In calculus, derivatives represent the rate at which a function is changing at any given point. For our exercise, we're interested in how the output changes with respect to the size of the labor force. The given output function is \(Q(L) = 600L^{2/3}\). By differentiating this function with respect to \(L\), we obtain the derivative \(\frac{dQ}{dL} = 400L^{-1/3}\). This tells us how a small change in labor \(L\) will affect the output \(Q\). Derivatives are crucial in economics for analyzing how changes in one variable, such as labor, influence another variable, like output.

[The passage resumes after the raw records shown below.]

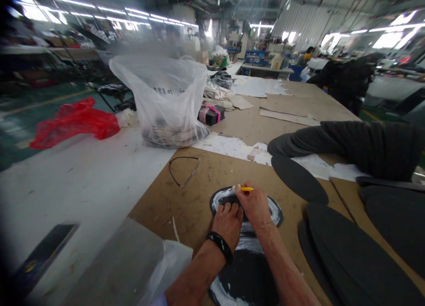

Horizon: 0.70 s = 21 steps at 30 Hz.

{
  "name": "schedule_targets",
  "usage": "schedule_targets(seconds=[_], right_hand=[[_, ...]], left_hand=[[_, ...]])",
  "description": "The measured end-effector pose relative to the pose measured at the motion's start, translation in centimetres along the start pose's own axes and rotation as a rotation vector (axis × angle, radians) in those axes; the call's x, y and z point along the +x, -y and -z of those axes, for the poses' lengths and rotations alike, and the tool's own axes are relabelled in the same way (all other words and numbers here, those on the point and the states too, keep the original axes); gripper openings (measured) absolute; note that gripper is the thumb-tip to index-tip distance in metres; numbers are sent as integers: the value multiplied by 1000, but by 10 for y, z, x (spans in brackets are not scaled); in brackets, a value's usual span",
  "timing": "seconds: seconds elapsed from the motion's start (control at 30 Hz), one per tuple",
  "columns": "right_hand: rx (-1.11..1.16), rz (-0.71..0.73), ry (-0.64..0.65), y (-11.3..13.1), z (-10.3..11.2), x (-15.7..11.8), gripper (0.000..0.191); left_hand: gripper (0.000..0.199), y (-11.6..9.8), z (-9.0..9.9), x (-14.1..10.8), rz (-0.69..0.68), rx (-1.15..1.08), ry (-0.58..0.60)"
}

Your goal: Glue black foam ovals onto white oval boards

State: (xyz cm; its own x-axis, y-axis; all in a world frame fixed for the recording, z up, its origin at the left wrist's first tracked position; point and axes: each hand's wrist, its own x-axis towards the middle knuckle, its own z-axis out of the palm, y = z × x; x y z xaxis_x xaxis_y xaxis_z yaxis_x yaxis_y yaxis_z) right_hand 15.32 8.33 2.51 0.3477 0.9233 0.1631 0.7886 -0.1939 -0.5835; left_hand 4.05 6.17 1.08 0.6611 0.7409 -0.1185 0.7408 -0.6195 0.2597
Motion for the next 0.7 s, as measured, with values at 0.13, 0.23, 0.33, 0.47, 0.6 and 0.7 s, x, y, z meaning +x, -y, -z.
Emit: schedule_targets(seconds=[0.13,0.23,0.33,0.47,0.6,0.7], right_hand=[[120,79,121,13,-12,-4,29],[178,106,182,12,-9,-8,28],[181,124,223,12,-4,-10,26],[144,203,314,21,4,-15,18],[109,285,377,21,8,-17,16],[121,282,285,13,7,-17,19]], left_hand=[[38,-1,-6,-2,6,-26,-1],[39,-4,-12,-3,25,-42,-6],[44,-8,-18,-4,48,-47,-22],[54,-15,-24,-4,38,-114,-129],[58,-19,-26,-6,21,-198,-213],[57,-20,-27,-7,34,-203,-182]])
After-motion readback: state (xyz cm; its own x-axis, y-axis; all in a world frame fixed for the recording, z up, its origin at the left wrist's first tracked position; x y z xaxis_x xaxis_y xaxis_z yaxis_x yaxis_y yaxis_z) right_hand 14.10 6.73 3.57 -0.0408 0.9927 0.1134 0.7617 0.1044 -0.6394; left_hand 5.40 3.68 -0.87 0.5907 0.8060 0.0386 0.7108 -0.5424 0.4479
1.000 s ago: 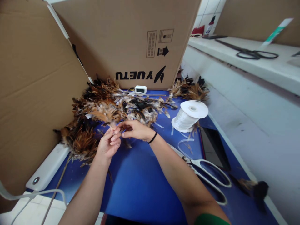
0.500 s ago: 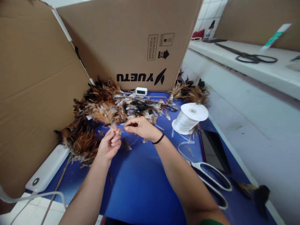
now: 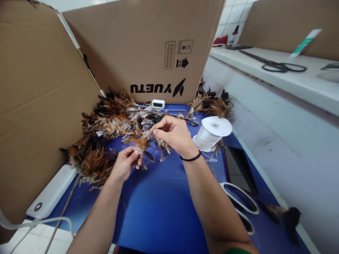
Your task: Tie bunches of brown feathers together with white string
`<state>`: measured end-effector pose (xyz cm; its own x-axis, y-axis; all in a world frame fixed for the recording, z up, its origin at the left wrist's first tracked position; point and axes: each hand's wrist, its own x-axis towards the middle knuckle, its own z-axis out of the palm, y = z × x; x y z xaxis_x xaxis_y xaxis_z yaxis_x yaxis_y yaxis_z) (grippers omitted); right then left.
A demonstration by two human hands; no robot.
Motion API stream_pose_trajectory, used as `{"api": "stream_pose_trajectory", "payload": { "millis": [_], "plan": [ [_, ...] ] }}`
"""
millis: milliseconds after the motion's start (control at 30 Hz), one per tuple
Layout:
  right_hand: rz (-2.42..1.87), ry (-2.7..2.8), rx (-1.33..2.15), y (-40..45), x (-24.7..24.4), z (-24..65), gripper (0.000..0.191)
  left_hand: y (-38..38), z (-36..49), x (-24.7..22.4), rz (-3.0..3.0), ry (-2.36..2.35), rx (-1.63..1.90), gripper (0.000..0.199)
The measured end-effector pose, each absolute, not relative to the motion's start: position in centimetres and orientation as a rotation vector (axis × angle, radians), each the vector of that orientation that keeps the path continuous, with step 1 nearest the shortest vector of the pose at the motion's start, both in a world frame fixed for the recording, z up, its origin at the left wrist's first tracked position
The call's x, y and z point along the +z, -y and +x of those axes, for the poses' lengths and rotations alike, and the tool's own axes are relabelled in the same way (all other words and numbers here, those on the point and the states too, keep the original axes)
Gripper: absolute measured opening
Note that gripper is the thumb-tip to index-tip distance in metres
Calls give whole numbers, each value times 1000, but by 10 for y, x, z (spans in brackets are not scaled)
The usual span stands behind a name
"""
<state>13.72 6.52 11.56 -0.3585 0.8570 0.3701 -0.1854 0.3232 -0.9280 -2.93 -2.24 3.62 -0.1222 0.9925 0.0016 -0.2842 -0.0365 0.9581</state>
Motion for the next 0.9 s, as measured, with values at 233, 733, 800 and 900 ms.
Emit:
{"api": "stream_pose_trajectory", "payload": {
  "millis": [233,733,800,900],
  "plan": [
    [-697,1848,1104,-68,118,146,14,23,-26,33,1258,-1279,1274,26],
    [-603,2361,931,-65,117,144,9,23,-26,31,1462,-1389,1199,28],
    [-593,2379,951,-66,116,144,11,24,-26,32,1467,-1387,1194,28],
    [-577,2399,981,-66,115,143,12,24,-26,32,1461,-1380,1187,28]
  ]
}}
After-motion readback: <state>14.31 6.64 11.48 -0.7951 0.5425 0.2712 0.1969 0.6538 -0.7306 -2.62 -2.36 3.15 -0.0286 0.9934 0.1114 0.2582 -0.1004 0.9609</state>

An output function describes the quantity of goods or services produced (output) based on varying levels of input, like labor. In our example, the output function is \(Q(L) = 600L^{2/3}\), where \(Q\) depends on \(L\), the labor force size. Output functions are essential for businesses to understand the relationship between input resources and production output. They help in making informed decisions about resource allocation to achieve desired production levels. In our scenario, understanding the output function allows us to estimate how much labor needs to change to achieve a certain increase in output.

Marginal analysis involves evaluating the additional benefits and costs of a decision. In economics, it often refers to the additional output obtained by increasing an input slightly. Using the derivative we calculated earlier (\(\frac{dQ}{dL} = 400L^{-1/3}\)), we can determine the marginal product of labor, which shows how much extra output is generated by employing an additional unit of labor. This analysis helps businesses optimize their input levels. In our exercise, marginal analysis is used to figure out the additional labor needed to achieve a 1% increase in output.

Percentage change is a way of expressing how much a quantity increases or decreases in comparison to its original value. The manufacturer in the problem wants to increase the output by 1%. Using the output function and its derivative, we approximate the percentage increase in labor required. Given the desired output change as 1% \( (0.01 \times Q(L))\), we found that the labor change \(dL\) needed is \(\frac{3}{200} L\). Converting this to a percentage, we get 1.5%. Hence, to achieve a 1% increase in output, a 1.5% increase in labor is required. This concept is vital for understanding the efficiency and cost implications of scaling production.